Inquiring counsel left Firm A and joined Firm B as a partner in the trusts and estates department. Unbeknownst to inquiring counsel, W was a client of Firm B with respect to other matters. When W died, inquiring counsel was asked to handle the administration of W’s estate. Inquiring counsel subsequently learned that D’s case against H and W had not been resolved and that D was pursuing claims against W’s estate. Inquiring counsel has personally withdrawn from the representation of W’s estate, and inquires as to whether he has any further obligations with regard to Firm B’s representation of W’s estate.
What are inquiring counsel’s obligations with regard to Firm B’s administration of W’s estate?
Inquiring Counsel’s Conflict of Interest is Imputed to Firm B
Inquiring counsel’s prior representation of D creates a conflict of interest prohibiting his representation of W’s estate in the absence of a waiver.
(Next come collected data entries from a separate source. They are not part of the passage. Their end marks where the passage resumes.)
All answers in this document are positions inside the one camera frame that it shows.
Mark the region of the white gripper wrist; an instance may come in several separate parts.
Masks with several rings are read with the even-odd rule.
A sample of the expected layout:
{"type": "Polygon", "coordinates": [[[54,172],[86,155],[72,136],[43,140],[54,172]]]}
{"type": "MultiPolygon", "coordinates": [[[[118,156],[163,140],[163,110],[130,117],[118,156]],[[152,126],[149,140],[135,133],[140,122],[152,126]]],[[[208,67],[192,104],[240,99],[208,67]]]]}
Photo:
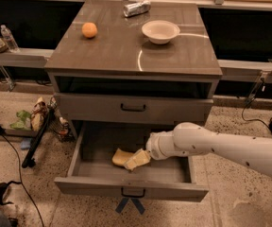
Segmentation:
{"type": "Polygon", "coordinates": [[[150,162],[151,157],[154,160],[173,157],[176,153],[173,133],[171,131],[151,132],[145,148],[146,150],[142,148],[137,150],[124,162],[125,169],[133,170],[138,166],[146,165],[150,162]]]}

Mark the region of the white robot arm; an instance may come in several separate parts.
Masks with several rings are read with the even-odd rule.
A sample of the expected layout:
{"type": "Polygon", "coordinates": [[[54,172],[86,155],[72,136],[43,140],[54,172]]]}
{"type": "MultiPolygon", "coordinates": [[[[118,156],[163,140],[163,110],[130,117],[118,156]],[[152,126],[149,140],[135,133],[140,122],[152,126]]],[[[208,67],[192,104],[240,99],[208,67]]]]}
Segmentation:
{"type": "Polygon", "coordinates": [[[172,131],[152,132],[145,149],[137,150],[124,167],[133,170],[151,158],[165,160],[207,153],[272,177],[272,138],[219,133],[189,122],[176,125],[172,131]]]}
Rule 1.9(a) governs conflicts of interest concerning former clients, providing that “A lawyer who has formerly represented a client in a matter shall not thereafter represent another person in the same or a substantially related matter in which that person’s interests are materially adverse to the interests of the former client unless the former client gives informed consent, confirmed in writing.” Rule 1.9(a) applies to the facts here, as inquiring counsel formerly represented D in the same matter in which inquiring counsel would be representing the estate of W—a party with interests materially adverse to D’s interests. Thus, inquiring counsel may not represent the estate of W unless D gives informed consent, confirmed in writing.
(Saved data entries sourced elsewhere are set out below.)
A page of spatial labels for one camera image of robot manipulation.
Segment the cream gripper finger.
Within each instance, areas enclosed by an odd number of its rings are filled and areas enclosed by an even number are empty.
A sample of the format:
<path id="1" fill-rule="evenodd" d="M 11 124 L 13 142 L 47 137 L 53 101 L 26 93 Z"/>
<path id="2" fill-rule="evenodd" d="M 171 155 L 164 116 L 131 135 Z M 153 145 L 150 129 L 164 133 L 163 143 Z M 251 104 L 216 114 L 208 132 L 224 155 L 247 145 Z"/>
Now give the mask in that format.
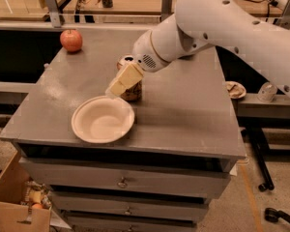
<path id="1" fill-rule="evenodd" d="M 140 82 L 143 77 L 144 71 L 137 63 L 128 63 L 118 71 L 109 83 L 105 94 L 112 99 L 120 97 L 129 88 Z"/>

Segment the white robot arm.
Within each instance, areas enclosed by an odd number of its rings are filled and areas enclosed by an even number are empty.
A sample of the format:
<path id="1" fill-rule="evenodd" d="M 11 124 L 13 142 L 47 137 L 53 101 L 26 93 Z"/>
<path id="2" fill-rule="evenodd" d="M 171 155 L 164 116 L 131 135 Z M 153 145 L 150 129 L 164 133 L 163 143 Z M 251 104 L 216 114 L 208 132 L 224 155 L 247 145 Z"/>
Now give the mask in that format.
<path id="1" fill-rule="evenodd" d="M 257 19 L 233 0 L 177 0 L 174 14 L 134 43 L 133 62 L 119 70 L 105 93 L 118 97 L 145 72 L 210 45 L 235 54 L 290 98 L 290 30 Z"/>

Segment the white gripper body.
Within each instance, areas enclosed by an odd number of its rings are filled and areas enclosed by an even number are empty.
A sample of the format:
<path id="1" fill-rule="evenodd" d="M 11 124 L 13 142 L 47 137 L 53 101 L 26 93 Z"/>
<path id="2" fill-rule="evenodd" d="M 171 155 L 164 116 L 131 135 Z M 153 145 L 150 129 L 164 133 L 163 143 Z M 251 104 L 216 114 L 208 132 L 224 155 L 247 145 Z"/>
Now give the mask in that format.
<path id="1" fill-rule="evenodd" d="M 134 43 L 132 56 L 140 68 L 148 73 L 155 73 L 168 66 L 162 58 L 162 44 L 154 30 L 148 30 Z"/>
Inquiring counsel’s conflict of interest is imputed to Firm B. Rule 1.10 addresses whether an individual attorney’s conflict of interest will be imputed to his or his firm. Rule 1.10(a) provides: that “While lawyers are associated in a firm, none of them shall knowingly represent a client when any one of them practicing alone would be prohibited from doing so by Rule . . . . 1.9, except as otherwise provided therein.” Rule 1.10(c) further provides that “When a lawyer becomes associated with a firm, the firm may not knowingly represent a client in a matter that is the same as or substantially related to a matter in which the newly associated lawyer, or a firm with which that lawyer was associated, formerly represented a client whose interests are materially adverse to the prospective or current client unless the newly associated lawyer did not acquire any information protected by Rule 1.6 or 1.9(c) that is material to the current matter.”
Thus, Firm B may not represent the estate of W unless inquiring counsel “did not acquire any information protected by Rule 1.6 or 1.9(c) that is material to the current matter.” Here, due to the fact that inquiring counsel was directly working on the estate litigation on behalf of D, it would likely be presumed that inquiring counsel did acquire protected information. As Comment  to Rule 1.9 notes, “A conclusion about the possession of such information may be based on the nature of the services the lawyer provided the former client and information that would in ordinary practice be learned by a lawyer providing such services.”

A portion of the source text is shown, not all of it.